September 2024 MMLI Spotlights

Faculty Spotlight: Heng Ji

Heng Ji is a professor at Computer Science Department and part of Thrust 1 in MMLI. Her esearch focuses on Natural Language Processing, especially on Multimedia Multilingual Information Extraction, Knowledge-enhanced Large Language Models and Vision-Language Models, AI for Science and Science-inspired AI. There exist approximately 166 billion small molecules, with 970 million deemed druglike. Despite this vast pool, only a tiny portion of molecules are currently approved across global healthcare systems. This scarcity underscores the urgent need for innovative approaches, motivating me to contribute significantly to molecule function discovery with advanced AI technologies. Many of these technologies can be applied to other domains such as new material discovery. [Click above to read more!]


Trainee Spotlight: Bryan Amador

Bryan Amador Bryan is a graduate student in the Computing and Information Science PhD program at Rochester Institute of Technology, where he is currently in his third year and a member of the Document and Pattern Recognition Lab (DPRL). In the DPRL lab, they research systems that recognize and retrieve information from documents, images, and videos. Bryan’s area of research is Math Information Retrieval, where the goal is to develop tools that facilitate users’ access to mathematical content. Right now, he is most excited to work on modeling the task of formula search as a graph embedding and retrieval problem taking advantage of the visual and semantic content of formulas. [Click above to read more!]


MMLI Staff Spotlight: Heng Ji

What is your background and describe your current work/role/any exciting projects you want to share.

My research focuses on Natural Language Processing, especially on Multimedia Multilingual Information Extraction, Knowledge-enhanced Large Language Models and Vision-Language Models, AI for Science and Science-inspired AI.

What drew you to MMLI?  What has been your favorite part of being a part of MMLI?

It’s the people. It’s a wonderful privilege to be able to work with wonderful chemists such as Profs. Martin Burke, Ying Diao and Huimin Zhao. They are extremely intelligent, open-minded, kind and generous, and have become my close collaborators and good friends.

How do you like to spend your free time? I regularly do yoga and Zumba indoor, and have been enjoying outdoor activities in the countryside, especially cycling and hiking in the forests. I have been traveling to 30+ countries in six continents.

Fun fact (or extremely average fact) about yourself. I’m very creative in terms of making dumplings.


MMLI Trainee Spotlight: Let’s meet Bryan Amador

What is your background and describe your current work/role/lab and the project you are most excited to be working on right now.

I was born in Tegucigalpa, Honduras. In 2021, I got a bachelor in Computing Systems Engineering at the Universidad Tecnológica Centroamericana (UNITEC). After graduating, I worked as a backend developer at Grupo Vesta and as a frontend developer at Soluciones Digitales en Salud. In Fall 2022, I moved to the United States to start in the Computing and Information Science PhD program at Rochester Institute of Technology, where I am currently in my third year. I joined as a member of the Document and Pattern Recognition Lab (DPRL). In our lab, we research systems that recognize and retrieve information from documents, images, and videos. My area of research is Math Information Retrieval, where the goal is to develop tools that facilitate users’ access to mathematical content. At the same time, I collaborate with projects of information recognition being held in the lab. Right now, I am most excited to work on modeling the task of formula search as a graph embedding and retrieval problem taking advantage of the visual and semantic content of formulas.

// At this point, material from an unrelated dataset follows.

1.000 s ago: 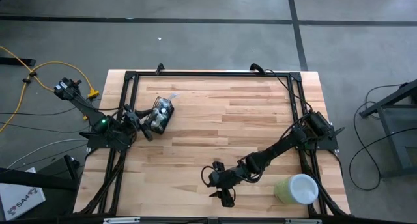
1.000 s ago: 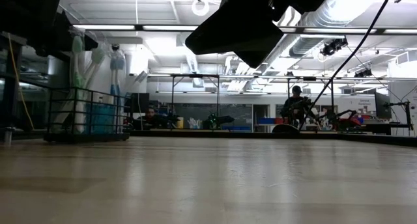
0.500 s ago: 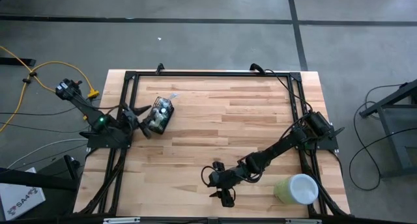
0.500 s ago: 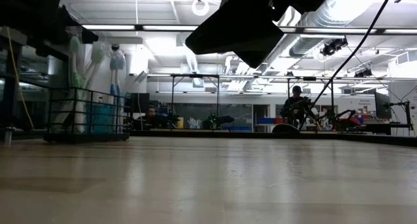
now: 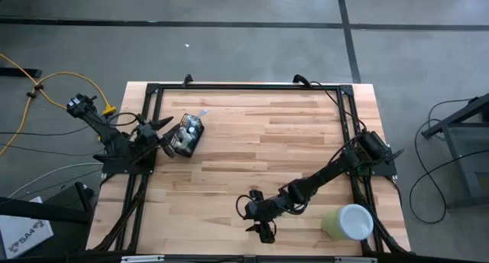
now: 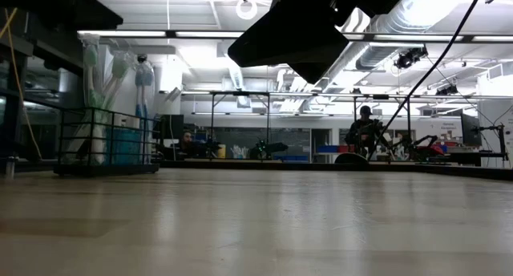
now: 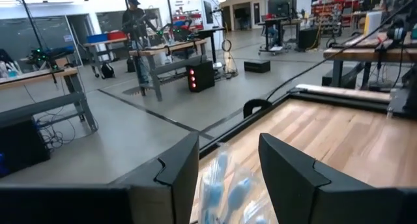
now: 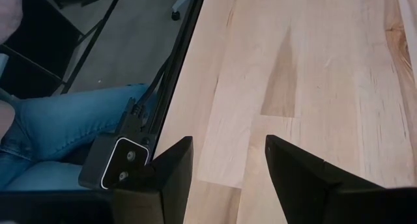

What drew you to your project and/or MMLI?

Our lab has been working by recognizing math formulas from documents. That is, given a formula image, infer the symbols and the structure of them so that they can be used in downstream tasks as retrieval. So we thought similar techniques can be applied to molecular diagrams. With this in mind, ChemScraper was created. The main goal of this tool is to extract molecules from documents and export them to formats that can be used by chemists for their needs. For instance, produce SMILES from molecules in chemical papers that can be further indexed and searched to facilitate reaction planning.

What has been your favorite part of being a part of MMLI?

The in-person meetings (councils, retreats, etc) are my favorite part of MMLI, they bring together people from different positions in all entities affiliated to the institute (students, professors, industry managers, etc). Being such a big institute, I was able to meet people from different backgrounds working on interesting problems. I got useful advice about short and long term careers in both industry and academia from successful people in both worlds. Some activities allowed me to not just hear from these people from a podium (which is fruitful as well), but to sit face to face and share experiences and ideas, giving me the opportunity to meet the actual person that is behind an important position.

How do you like to spend your free time? (or what would you do for fun if you had more free time!)

I love to play football, either with people or practicing by myself. If I had more time, I would like to continue learning to play guitar (my old guitar is probably full of dust back home). I like to visit places where I can appreciate natural wonders. I like to cook and try new dishes whenever I can. I sometimes play video games as well.

Fun fact (or extremely average fact) about yourself you would like to share.

I love tulips. I wish one day I can have my own tulip garden.